Es el relato de la crueldad en sus dos formas: la crueldad nazi impuesta en Hungría por las hordas hitlerianas e inmediatamente después, antes de que luego de la liberación los húngaros alcanzaran a disfrutar de la libertad, la crueldad soviética, la crueldad comunista. La misma que estamos viviendo en carne propia, por primera vez en el último siglo de relativa civilización y ciudadanía, los venezolanos sometidos por la satrapía de Nicolás Maduro y las tropas cubano-venezolanas de la Guardia Nacional supuestamente comandadas por Vladimir Padrino. Los Hombres de Uniforme. Lo narra Sándor Márai en su novela histórica ¡Tierra, Tierra!
Pero esa crueldad, cuando es enfrentada por un pueblo decidido a dar su vida por la libertad, procede como los alacranes: cuando se ve cercada por el fuego de la rebelión se inocula su propio veneno. Pues si los opresores se envician con el terror como un drogadicto con la heroína, los pueblos se apasionan por la libertad hasta conquistarla y embriagarse con ella. Es la etapa que comenzamos a transitar: una lucha a muerte y sin retorno por desalojar a la tiranía e imponer el reino de la libertad. Los esbirros de Vladimir Padrino ya están sintiendo sus efectos.
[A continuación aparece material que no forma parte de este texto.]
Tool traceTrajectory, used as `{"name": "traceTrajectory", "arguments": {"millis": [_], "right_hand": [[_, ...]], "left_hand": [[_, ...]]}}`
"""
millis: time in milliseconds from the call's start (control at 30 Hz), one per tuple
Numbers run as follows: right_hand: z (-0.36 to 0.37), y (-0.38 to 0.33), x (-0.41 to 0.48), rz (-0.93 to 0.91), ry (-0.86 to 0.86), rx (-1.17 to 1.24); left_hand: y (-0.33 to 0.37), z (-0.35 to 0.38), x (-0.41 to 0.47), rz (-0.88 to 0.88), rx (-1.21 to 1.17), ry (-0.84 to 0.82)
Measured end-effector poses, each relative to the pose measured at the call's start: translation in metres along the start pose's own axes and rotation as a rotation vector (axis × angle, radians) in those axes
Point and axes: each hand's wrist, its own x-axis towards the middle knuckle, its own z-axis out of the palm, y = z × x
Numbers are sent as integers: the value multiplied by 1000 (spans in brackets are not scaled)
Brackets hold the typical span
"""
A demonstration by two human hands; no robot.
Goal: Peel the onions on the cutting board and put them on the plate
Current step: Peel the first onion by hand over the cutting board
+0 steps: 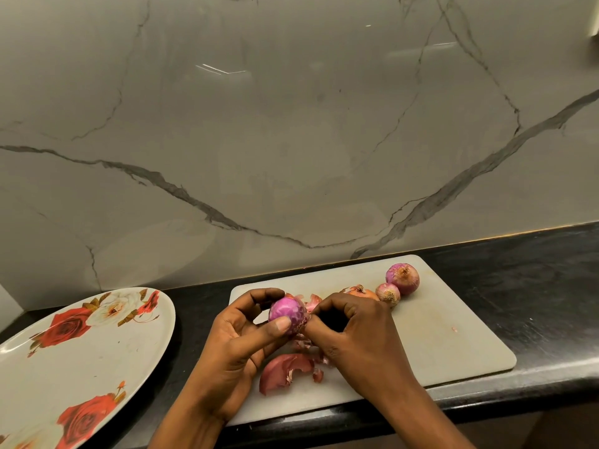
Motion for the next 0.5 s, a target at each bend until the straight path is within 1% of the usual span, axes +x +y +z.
{"name": "traceTrajectory", "arguments": {"millis": [133, 233, 367, 500], "right_hand": [[0, 3, 1, 18, 30, 10], [-2, 6, 0, 16, 42, 47], [-2, 8, 0, 36, -9, 105], [-2, 3, 2, 47, -55, 189]], "left_hand": [[0, -1, 0, -2, -41, -5], [-3, -2, 1, 21, 14, -23], [-4, -3, 1, 16, 47, -33], [-5, -4, 2, 17, 28, -55]]}}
En el seno de sus propias familias se alzan el pundonor y la decencia y los hijos comienzan a repudiar, asqueados, el cruel comportamiento de sus padres. La crueldad suele hacer como los organismos unicelulares: se autofagotiza. Estamos penetrando en esa fase final de las tiranías, cuando la crueldad se devora a sí misma. Los caníbales comienzan a canibalizarse.